Set down the data below in full and exactly, minus the pictures.
____________________
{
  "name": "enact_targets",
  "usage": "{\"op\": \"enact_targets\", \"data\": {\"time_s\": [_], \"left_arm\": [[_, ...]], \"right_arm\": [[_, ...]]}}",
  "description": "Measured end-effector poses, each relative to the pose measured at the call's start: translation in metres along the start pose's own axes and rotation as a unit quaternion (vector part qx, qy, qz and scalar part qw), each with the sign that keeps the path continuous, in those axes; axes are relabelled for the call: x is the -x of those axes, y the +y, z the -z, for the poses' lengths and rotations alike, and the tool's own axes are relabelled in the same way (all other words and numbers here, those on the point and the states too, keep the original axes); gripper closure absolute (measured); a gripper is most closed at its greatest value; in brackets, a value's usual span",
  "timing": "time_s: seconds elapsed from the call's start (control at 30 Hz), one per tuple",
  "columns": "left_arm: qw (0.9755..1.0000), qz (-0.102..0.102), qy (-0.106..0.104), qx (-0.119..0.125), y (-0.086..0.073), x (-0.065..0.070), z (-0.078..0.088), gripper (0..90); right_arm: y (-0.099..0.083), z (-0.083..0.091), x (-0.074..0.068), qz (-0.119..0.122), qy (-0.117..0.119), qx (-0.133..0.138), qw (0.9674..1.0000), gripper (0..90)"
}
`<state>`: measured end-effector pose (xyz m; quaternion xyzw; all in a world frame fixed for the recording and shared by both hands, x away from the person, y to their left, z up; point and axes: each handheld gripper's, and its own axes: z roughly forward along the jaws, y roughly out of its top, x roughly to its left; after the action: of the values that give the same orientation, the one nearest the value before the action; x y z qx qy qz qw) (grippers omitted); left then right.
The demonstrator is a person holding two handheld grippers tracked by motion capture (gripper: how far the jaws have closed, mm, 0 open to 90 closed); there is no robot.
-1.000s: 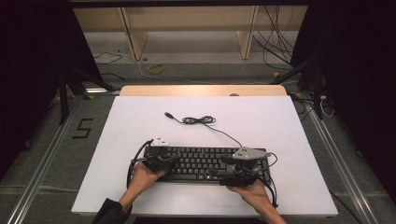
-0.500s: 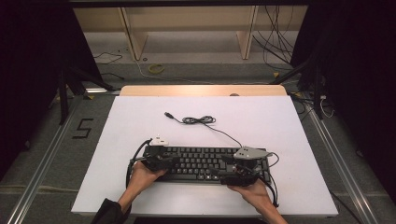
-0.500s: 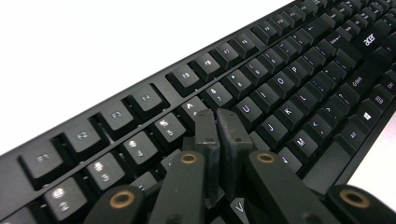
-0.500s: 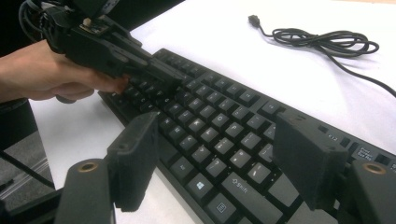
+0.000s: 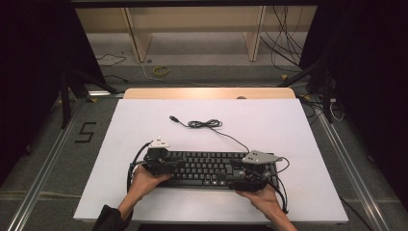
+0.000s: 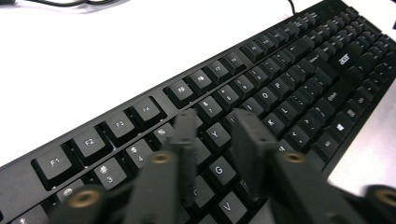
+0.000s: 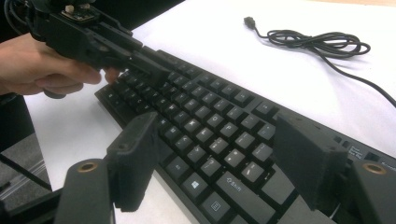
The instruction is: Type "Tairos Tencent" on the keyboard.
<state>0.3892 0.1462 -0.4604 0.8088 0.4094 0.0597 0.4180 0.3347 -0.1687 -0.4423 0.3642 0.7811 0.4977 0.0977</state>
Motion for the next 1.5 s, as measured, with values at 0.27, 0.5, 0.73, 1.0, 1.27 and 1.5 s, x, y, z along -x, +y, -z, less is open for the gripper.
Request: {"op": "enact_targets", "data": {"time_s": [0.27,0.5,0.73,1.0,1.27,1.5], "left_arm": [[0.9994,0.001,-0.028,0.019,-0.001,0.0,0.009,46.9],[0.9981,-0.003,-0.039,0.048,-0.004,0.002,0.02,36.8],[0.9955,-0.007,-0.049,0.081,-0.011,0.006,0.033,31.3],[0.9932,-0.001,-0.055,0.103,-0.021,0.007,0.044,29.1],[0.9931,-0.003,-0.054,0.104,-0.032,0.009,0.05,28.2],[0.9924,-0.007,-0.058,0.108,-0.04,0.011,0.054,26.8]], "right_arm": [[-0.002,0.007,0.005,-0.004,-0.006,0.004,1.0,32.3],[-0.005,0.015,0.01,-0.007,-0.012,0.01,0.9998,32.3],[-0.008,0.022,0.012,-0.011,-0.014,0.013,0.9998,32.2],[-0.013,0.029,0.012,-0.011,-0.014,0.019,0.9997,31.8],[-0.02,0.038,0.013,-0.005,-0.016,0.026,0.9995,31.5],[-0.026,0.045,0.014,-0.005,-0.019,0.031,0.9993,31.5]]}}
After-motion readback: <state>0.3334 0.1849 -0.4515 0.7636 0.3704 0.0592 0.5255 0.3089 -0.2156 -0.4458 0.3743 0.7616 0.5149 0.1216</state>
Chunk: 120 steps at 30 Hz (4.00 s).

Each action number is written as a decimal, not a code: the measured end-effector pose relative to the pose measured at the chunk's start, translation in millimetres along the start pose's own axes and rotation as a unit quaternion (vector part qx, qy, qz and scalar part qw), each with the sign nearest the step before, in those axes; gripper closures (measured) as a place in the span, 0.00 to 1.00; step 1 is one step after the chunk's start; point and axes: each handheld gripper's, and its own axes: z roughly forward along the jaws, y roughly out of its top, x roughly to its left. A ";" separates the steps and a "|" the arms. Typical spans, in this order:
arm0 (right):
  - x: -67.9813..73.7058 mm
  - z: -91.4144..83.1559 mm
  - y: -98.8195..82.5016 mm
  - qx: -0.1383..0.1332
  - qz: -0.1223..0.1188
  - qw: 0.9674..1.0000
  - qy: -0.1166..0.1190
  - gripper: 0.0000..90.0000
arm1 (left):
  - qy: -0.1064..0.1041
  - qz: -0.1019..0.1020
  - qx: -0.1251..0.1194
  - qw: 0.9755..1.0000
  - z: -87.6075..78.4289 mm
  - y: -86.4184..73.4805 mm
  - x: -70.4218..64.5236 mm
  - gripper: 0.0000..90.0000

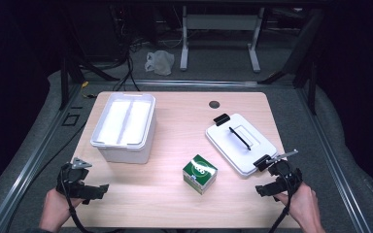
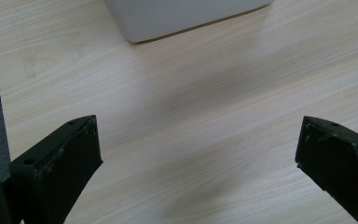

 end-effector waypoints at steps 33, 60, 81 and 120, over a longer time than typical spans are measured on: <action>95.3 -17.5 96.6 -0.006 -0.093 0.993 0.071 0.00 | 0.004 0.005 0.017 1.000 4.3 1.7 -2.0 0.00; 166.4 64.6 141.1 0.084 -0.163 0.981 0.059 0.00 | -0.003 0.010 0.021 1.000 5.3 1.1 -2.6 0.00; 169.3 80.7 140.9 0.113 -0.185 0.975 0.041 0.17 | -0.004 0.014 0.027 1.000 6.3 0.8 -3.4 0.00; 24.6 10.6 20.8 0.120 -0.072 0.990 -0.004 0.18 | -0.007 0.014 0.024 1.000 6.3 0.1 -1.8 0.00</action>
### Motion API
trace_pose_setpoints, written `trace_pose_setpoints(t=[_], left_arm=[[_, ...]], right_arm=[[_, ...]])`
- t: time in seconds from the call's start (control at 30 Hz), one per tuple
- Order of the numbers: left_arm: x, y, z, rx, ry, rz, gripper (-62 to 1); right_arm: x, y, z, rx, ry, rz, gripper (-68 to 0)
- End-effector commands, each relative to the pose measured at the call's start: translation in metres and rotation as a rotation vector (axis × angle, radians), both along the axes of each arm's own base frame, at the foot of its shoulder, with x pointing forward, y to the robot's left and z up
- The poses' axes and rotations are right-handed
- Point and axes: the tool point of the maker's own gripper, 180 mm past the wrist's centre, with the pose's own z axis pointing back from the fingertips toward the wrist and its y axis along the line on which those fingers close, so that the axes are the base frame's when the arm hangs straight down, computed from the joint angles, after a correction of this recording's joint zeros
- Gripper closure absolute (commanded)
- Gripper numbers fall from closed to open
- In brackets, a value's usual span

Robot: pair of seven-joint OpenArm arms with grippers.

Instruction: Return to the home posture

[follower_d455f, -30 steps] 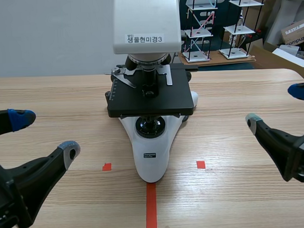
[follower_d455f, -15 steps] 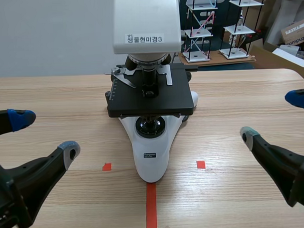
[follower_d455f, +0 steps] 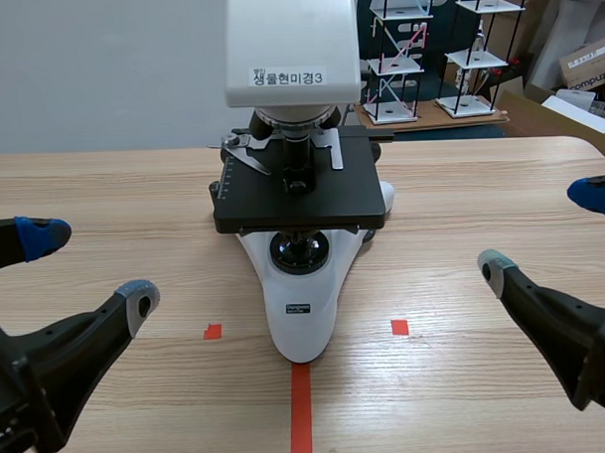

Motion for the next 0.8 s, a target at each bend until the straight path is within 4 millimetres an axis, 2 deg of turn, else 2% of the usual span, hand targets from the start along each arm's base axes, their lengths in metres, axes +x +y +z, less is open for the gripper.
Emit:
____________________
* Solution below
{
  "name": "enact_targets",
  "usage": "{\"op\": \"enact_targets\", \"data\": {\"time_s\": [_], \"left_arm\": [[_, ...]], \"right_arm\": [[_, ...]]}}",
  "description": "Measured end-effector poses, each relative to the pose measured at the call's start: translation in metres along the start pose's own axes and rotation as a unit quaternion (vector part qx, qy, qz and scalar part qw), each with the sign that keeps the path continuous, in those axes; axes are relabelled for the call: x is the -x of those axes, y the +y, z the -z, for the poses' lengths and rotations alike, and the tool's own axes are relabelled in the same way (all other words and numbers here, those on the point and the states too, keep the original axes); gripper closure absolute (measured); a gripper is most closed at its greatest value; in brackets, a value's usual span",
  "timing": "time_s: seconds elapsed from the call's start (control at 30 Hz), one per tuple",
  "columns": "left_arm: qw (0.9755..1.0000), qz (-0.102..0.102), qy (-0.106..0.104), qx (-0.119..0.125), y (-0.086..0.073), x (-0.065..0.070), z (-0.078..0.088), gripper (0..90); right_arm: y (-0.099..0.083), z (-0.083..0.091), x (-0.074..0.068), qz (-0.119..0.122), qy (-0.117..0.119), qx (-0.133..0.138), qw (0.9674..1.0000), gripper (0..90)"
}
`<state>`: measured end-effector pose (xyz m; quaternion xyzw; all in a world frame fixed for the recording and shared by both hands, x away from the person, y to their left, z up; point and axes: each handheld gripper's, and its own axes: z roughly forward along the jaws, y roughly out of its top, x roughly to its left; after the action: of the values that give the same orientation, the one nearest the value before the action; x y z qx qy qz qw) (grippers omitted); left then right.
The demonstrator is a person holding two handheld grippers tracked by motion capture (gripper: how far the jaws have closed, mm, 0 open to 90 closed); there is no robot.
-1.000s: 
-0.500s: 
-0.500s: 
-0.500s: 
+0.000s: 
+0.000s: 
+0.000s: 
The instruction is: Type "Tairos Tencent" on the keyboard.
<state>0.3892 0.1462 -0.4604 0.8088 0.4094 0.0597 0.4180 0.3347 -0.1687 -0.4423 0.3642 0.7811 0.4977 0.0977</state>
Motion for the next 1.5 s, as measured, with values at 0.27, 0.5, 0.73, 1.0, 1.27 and 1.5 s, x, y, z along -x, +y, -z, less is open for the gripper.
Request: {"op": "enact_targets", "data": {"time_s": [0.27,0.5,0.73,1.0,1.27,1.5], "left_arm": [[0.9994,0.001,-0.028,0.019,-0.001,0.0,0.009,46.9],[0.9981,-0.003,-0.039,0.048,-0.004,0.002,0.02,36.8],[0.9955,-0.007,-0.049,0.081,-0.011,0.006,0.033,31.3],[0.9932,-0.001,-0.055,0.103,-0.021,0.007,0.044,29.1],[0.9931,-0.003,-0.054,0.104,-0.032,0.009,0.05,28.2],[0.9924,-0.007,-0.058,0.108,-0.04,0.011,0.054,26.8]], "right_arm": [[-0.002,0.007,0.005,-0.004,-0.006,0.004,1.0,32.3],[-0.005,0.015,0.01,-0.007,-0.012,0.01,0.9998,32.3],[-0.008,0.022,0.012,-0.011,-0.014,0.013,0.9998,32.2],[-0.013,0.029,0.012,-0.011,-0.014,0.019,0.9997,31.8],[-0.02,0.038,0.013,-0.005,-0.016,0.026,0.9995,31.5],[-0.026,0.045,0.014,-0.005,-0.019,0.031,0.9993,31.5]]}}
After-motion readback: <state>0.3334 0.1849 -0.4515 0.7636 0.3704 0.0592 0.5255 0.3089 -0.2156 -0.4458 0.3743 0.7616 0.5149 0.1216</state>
Chunk: 120 steps at 30 Hz (4.00 s).

Each action number is written as a decimal, not a code: the measured end-effector pose relative to the pose measured at the chunk's start, translation in millimetres along the start pose's own axes and rotation as a unit quaternion (vector part qx, qy, qz and scalar part qw), each with the sign nearest the step before, in those axes; gripper closures (measured) as a place in the span, 0.00 to 1.00; step 1 is one step after the chunk's start; point and axes: each handheld gripper's, and its own axes: z roughly forward along the jaws, y roughly out of its top, x roughly to its left. A ";" separates the steps and a "|" the arms. Typical spans, in this order:
arm0 (right):
  - x: -67.9813..73.7058 mm
  - z: -91.4144..83.1559 mm
  - y: -98.8195..82.5016 mm
  - qx: -0.1383..0.1332
  - qz: -0.1223..0.1188
  - qw: 0.9674..1.0000
  - qy: -0.1166..0.1190
  - gripper: 0.0000..90.0000
arm1 (left):
  - qy: -0.1064..0.1041
  - qz: -0.1019..0.1020
  - qx: -0.1251..0.1194
  - qw: 0.9755..1.0000
  - z: -87.6075..78.4289 mm
  - y: -86.4184..73.4805 mm
  - x: -70.4218..64.5236 mm
  - gripper: 0.0000..90.0000


 end-effector waypoints at steps 33, 60, 81 and 120, over a longer time than typical spans are measured on: <action>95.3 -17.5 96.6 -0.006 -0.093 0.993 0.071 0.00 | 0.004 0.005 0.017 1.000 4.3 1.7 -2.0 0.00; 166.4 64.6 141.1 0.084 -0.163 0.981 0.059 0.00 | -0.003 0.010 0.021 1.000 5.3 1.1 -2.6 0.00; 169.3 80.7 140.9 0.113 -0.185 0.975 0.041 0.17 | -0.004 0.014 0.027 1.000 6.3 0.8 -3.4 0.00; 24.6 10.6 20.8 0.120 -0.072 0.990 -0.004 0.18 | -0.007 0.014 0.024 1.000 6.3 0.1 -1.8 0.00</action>
### Motion API
trace_pose_setpoints, written `trace_pose_setpoints(t=[_], left_arm=[[_, ...]], right_arm=[[_, ...]])`
- t: time in seconds from the call's start (control at 30 Hz), one per tuple
- Order of the numbers: left_arm: x, y, z, rx, ry, rz, gripper (-62 to 1); right_arm: x, y, z, rx, ry, rz, gripper (-68 to 0)
- End-effector commands, each relative to the pose measured at the call's start: translation in metres and rotation as a rotation vector (axis × angle, radians), both along the axes of each arm's own base frame, at the foot of its shoulder, with x pointing forward, y to the robot's left and z up
- The poses' axes and rotations are right-handed
- Point and axes: the tool point of the maker's own gripper, 180 mm past the wrist's centre, with the pose's own z axis pointing back from the fingertips toward the wrist and its y axis along the line on which those fingers close, so that the axes are the base frame's when the arm hangs straight down, computed from the joint angles, after a correction of this recording's joint zeros
- Gripper closure absolute (commanded)
- Gripper numbers fall from closed to open
- In brackets, a value's usual span

Robot: pair of seven-joint OpenArm arms with grippers.

Instruction: Return to the home posture

[follower_d455f, -30 steps] 
[follower_d455f, -15 steps] 
[follower_d455f, +0 steps] 

Motion for the next 0.8 s, a target at each bend until the straight path is within 4 millimetres an axis, 2 deg of turn, else 2% of the usual span, hand targets from the start along each arm's base axes, their lengths in metres, axes +x +y +z, less is open for the gripper.
Emit:

This output is now finished.